Hoogewerf A J, Kuschert G S, Proudfoot A E, Borlat F, Clark-Lewis I, Power C A, Wells T N
Department of Chemistry, University of York, Heslington, England.
Biochemistry. 1997 Nov 4;36(44):13570-8. doi: 10.1021/bi971125s.
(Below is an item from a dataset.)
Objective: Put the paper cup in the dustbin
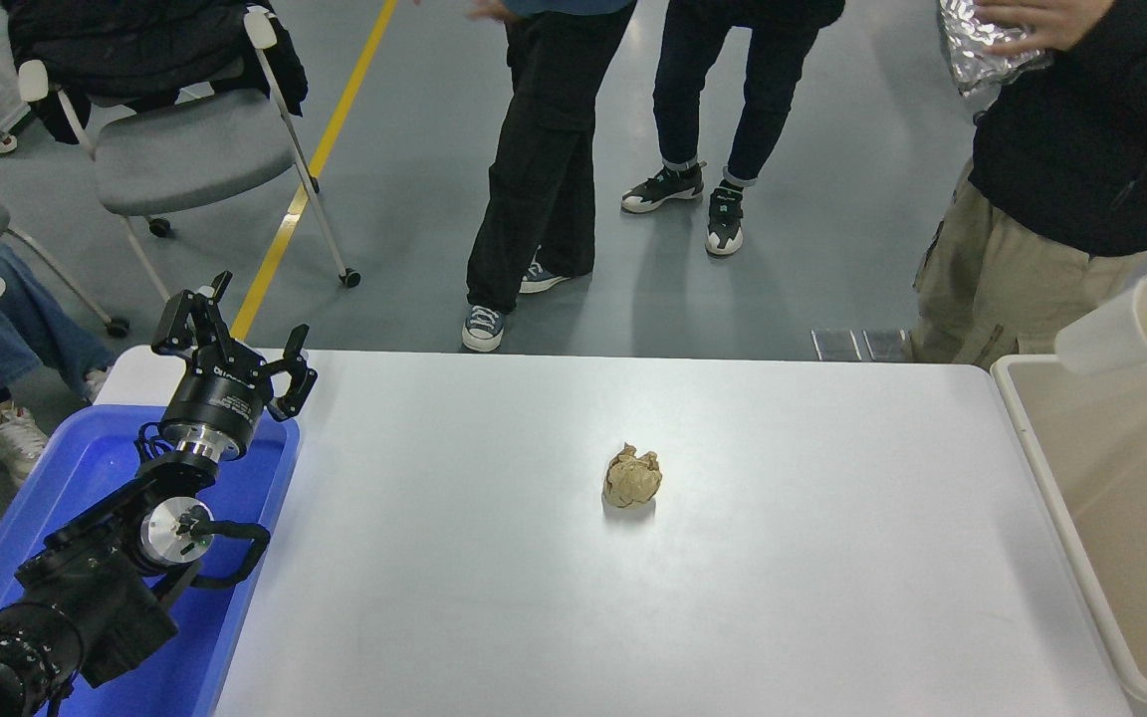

Chemokines are 8-10 kDa proteins involved in the control of leukocyte trafficking and activation. In free solution, chemokines are monomers at physiologic concentrations, although many multimerize at higher concentrations. Cell surface heparan sulfate may sequester chemokines, increasing their local concentrations and facilitating their binding to receptors expressed on leukocytes. In competitive binding assays using immobilized heparin, a 2-3-fold increase in the bound radiolabeled chemokine was seen with increasing concentrations of unlabeled chemokine in the nanomolar range. Unlabeled chemokine concentrations between 0.25 and 50 microM were needed to compete the bound radioactivity. This biphasic competition curve was not seen for N-methyl-L25 IL-8, a variant of IL-8 which is unable to dimerize. In addition, complexes of chemokine and heparin eluted from gel filtration columns with apparent molecular masses of 33-60 kDa, suggesting that chemokine multimerization had occurred. The physiological relevance of this multimerization process was seen from studies using human endothelial cells. The endothelial cell binding sites for IL-8, RANTES, and MCP-1 were deduced to be glycosaminoglycans since competition assays showed the biphasic curves and micromolar IC50 values seen in studies with immobilized heparin, and mRNA for known chemokine receptors was not detected. Furthermore, digestion of endothelial cell monolayers with glycosaminidases decreased chemokine binding by up to 80%. Glycosaminoglycans can act as modulators of the ligand binding affinity of chemokine receptor-bearing cells. Removal of glycosaminoglycans from CHO cells expressing chemokine receptors CXCR1, CCR1, or CCR2 resulted in 40-70% decreases in the binding of RANTES, MCP-1, IL-8, and MIP-1alpha. Our data show that cell surface glycosaminoglycans induce polymerization of chemokines, increasing their local concentration and therefore enhancing their effects on high-affinity receptors within the local microenvironment.
趋化因子是一类分子量为8 - 10 kDa的蛋白质,参与白细胞运输与激活的调控。在自由溶液中,趋化因子在生理浓度下为单体,但在较高浓度时许多会多聚化。细胞表面的硫酸乙酰肝素可隔离趋化因子,增加其局部浓度并促进其与白细胞上表达的受体结合。在使用固定化肝素的竞争性结合试验中,随着纳摩尔范围内未标记趋化因子浓度的增加,结合的放射性标记趋化因子增加了2 - 3倍。需要0.25至50微摩尔的未标记趋化因子浓度来竞争结合的放射性。对于无法二聚化的IL - 8变体N - 甲基 - L25 IL - 8,未观察到这种双相竞争曲线。此外,从凝胶过滤柱洗脱的趋化因子与肝素复合物的表观分子量为33 - 60 kDa,表明趋化因子发生了多聚化。使用人内皮细胞的研究证实了这种多聚化过程的生理相关性。由于竞争试验显示出与固定化肝素研究中所见的双相曲线和微摩尔IC50值,且未检测到已知趋化因子受体的mRNA,因此推断IL - 8、RANTES和MCP - 1的内皮细胞结合位点为糖胺聚糖。此外,用糖苷酶消化内皮细胞单层可使趋化因子结合减少多达80%。糖胺聚糖可作为趋化因子受体细胞配体结合亲和力的调节剂。从表达趋化因子受体CXCR1、CCR1或CCR2的CHO细胞中去除糖胺聚糖,导致RANTES、MCP - 1、IL - 8和MIP - 1α的结合减少40 - 70%。我们的数据表明,细胞表面糖胺聚糖诱导趋化因子聚合,增加其局部浓度,从而增强它们在局部微环境中对高亲和力受体的作用。